EXERCISE DIRECTIONS:
Take the line containing "the white paper" and every line after it in the data below, and print them exactly as given, with nothing else.

STORED DATA:

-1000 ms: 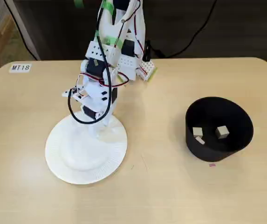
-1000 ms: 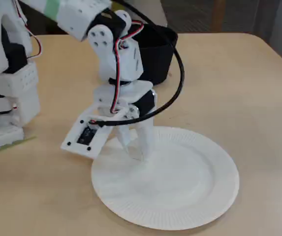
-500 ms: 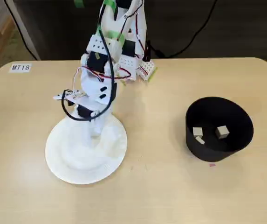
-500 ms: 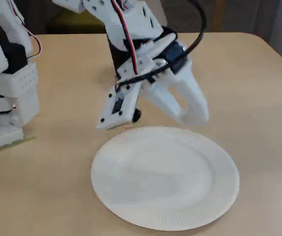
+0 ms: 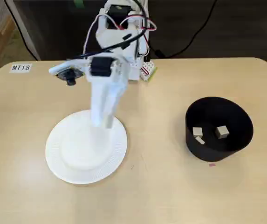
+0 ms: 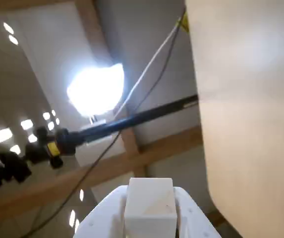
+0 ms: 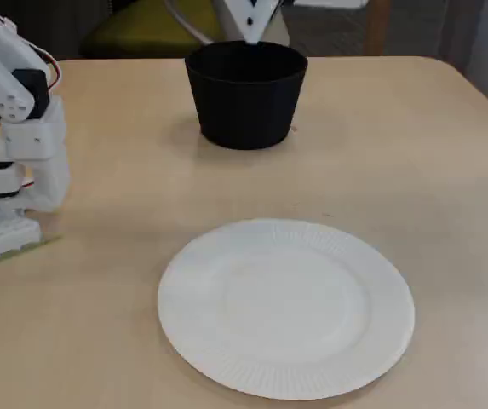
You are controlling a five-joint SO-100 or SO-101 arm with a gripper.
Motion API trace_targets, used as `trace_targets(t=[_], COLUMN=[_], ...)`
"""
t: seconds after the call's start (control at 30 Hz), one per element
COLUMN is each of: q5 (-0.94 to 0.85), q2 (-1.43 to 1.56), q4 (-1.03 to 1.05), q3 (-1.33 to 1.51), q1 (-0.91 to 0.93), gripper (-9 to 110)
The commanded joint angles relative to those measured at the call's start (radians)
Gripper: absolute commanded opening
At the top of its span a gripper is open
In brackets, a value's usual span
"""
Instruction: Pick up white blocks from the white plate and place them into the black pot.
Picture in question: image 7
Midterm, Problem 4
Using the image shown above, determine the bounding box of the wooden post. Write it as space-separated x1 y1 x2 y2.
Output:
363 0 393 57

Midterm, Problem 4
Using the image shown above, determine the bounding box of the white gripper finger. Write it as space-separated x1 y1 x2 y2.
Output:
221 0 275 45
260 0 285 42

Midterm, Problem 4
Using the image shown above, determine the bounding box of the yellow-green chair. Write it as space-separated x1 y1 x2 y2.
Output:
80 0 227 59

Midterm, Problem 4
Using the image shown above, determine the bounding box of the white paper plate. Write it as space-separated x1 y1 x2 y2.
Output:
157 217 416 401

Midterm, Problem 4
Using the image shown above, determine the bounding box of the white perforated base mount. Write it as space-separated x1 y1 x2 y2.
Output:
0 199 43 262

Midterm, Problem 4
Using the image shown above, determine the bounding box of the black plastic cup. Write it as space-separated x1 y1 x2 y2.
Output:
184 40 309 151

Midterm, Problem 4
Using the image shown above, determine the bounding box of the yellow-green base board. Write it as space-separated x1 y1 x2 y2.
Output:
0 235 65 274

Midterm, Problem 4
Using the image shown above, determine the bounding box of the red white servo wire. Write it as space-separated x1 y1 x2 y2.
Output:
21 42 62 93

SOLUTION TO THIS TASK:
Using the image shown above, determine the bounding box of the white paper plate. Write it as space-separated x1 y1 x2 y2.
Output:
157 217 416 401

Midterm, Problem 4
Using the image shown above, determine the bounding box of the white perforated base mount. Write it as space-separated x1 y1 x2 y2.
Output:
0 199 43 262

Midterm, Problem 4
Using the image shown above, determine the bounding box of the black plastic cup. Write it as space-separated x1 y1 x2 y2.
Output:
184 40 309 151

Midterm, Problem 4
Using the image shown above, determine the bounding box of the yellow-green base board. Write it as space-separated x1 y1 x2 y2.
Output:
0 235 65 274

Midterm, Problem 4
Using the image shown above, determine the bounding box of the red white servo wire. Write it as space-separated x1 y1 x2 y2.
Output:
21 42 62 93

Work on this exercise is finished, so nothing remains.